ヴォルデモートの登場により人生の歯車が狂ってしまった魔法使いの一人、とも言える。ヴォルデモートさえいなければ彼にもまた違った道があったのかもしれない。

余談・裏話

切り落とした指

ピーターが切り落とした指は原作では人差し指だが、左右どちらかは明確に描写されていない。シリウスとの「英雄的対決」を評価されて授与されたマーリン勲章勲一等のメダルと共にピーターの母親のもとに送られている。

映画版では左薬指の第二関節から先がない状態にある。結婚指輪を嵌める指というイメージ通り、左薬指は「愛の絆」を意味し、ピーターは親友たちの友情という絆を切り捨てたことの暗喩とも推察できる。

もう一人のペティグリュー

原作者J・K・ローリングの初期の下書きにおいて、本編のシビル・トレローニーのポジションに相当する占い学の教授にイーニッド・ペティグリューという女性が存在していた。

初期段階でこのイーニッドがピーターとどのような関係なのかは不明だが、同じ名字なので母親あるいは、原作には登場しない姉妹や親戚の可能性がある。
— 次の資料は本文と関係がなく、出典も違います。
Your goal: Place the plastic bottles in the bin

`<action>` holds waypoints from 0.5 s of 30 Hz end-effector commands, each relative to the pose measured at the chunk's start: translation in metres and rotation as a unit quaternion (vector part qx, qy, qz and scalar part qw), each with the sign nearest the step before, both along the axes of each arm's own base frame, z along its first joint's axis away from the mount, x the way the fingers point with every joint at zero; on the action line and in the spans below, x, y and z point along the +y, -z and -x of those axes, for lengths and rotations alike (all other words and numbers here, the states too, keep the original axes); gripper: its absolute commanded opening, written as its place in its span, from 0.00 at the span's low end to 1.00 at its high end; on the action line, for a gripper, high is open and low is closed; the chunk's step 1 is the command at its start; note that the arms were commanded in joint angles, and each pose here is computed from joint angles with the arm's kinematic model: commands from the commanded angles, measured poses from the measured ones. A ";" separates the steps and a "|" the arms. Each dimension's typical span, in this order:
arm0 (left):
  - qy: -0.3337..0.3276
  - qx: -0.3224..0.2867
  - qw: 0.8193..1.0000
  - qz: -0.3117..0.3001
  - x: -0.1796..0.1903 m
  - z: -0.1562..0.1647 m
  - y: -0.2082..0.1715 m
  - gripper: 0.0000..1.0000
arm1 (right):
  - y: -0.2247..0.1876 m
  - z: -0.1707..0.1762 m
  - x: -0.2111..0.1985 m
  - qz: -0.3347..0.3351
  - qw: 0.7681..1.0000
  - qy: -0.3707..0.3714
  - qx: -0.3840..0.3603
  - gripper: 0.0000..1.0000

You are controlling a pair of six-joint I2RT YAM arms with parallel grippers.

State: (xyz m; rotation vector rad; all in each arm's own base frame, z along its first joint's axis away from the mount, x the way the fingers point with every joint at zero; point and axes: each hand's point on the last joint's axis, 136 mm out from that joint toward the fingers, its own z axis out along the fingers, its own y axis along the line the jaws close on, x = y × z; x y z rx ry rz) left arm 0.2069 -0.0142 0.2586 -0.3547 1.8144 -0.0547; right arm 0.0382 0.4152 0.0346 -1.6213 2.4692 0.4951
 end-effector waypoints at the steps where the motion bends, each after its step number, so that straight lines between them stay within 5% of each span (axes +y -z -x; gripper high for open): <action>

またイーニッドが闇の魔術に対する防衛術教授を担う設定も当初想定されていたようで、ハリーの4年次、6年次に教え、7年次はリーマスと共同で担当する予定だった。

ネズミとヘビ

ピーターはネズミに変身する。対して、ヴォルデモートは、スリザリンのシンボルであり自らのパートナーである蛇に自分の顔を近づけている。蛇はネズミを食べるが、まさにヴォルデモートに出会ってしまったが故に人生が崩壊してしまったピーターの運命にはピッタリの喩えだろう。

ゲーム版

なんとゲーム『ホグワーツの謎』にも登場。魔法省と死喰い人の双方から逃走の最中に闇の魔法使いも多く所属する秘密結社「R」の一員に加わっていた(要するにこの人の仲間である)。ウィーズリー家のペットとして潜伏しながら強大な後ろ盾を得ることに成功していたわけである。が、結局敵前逃亡という形で離反してRからも追われる身の上となっている。主人公からも存在を知られるが、忘却術をかけて隠蔽している。

もっとも、ゲーム版は原作者であるJ・K・ローリングは一切監修には関わってないので公式設定なのかは不明。

関連タグ

ハリポタ 親世代 悪戯仕掛け人

スキャバーズ ワームテール

属性が類似しているキャラクター

ネビル・ロングボトム……ハリーは3巻で初めてピーターの話を聞いたときに、ネビルと彼のイメージを重ねていた。裏切りが露見する前のやり取りであるため「劣等生だがいざというときにガッツを見せる」という部分が彼と重なったのかも知れない。実際は多くの面で対照的な人間であったが。

ねずみ男……ねずみ、禿げた汚らしい見た目、強い者に媚び、自己保身と利益を優先して仲間を裏切る、善と悪の狭間を行き来する人物、戦闘力が低いように見えて実は強力な技を持つなどと共通点が多い。ただし、ペティグリューがヴォルデモートへの恐怖から永遠に仲間と袂を分ってしまったのに対し、ねずみ男は自ら平気でコロコロ寝返ることが多く、一方でたびたび鬼太郎側に舞い戻ったり時には仲間や惚れた女性のために動いたりもする。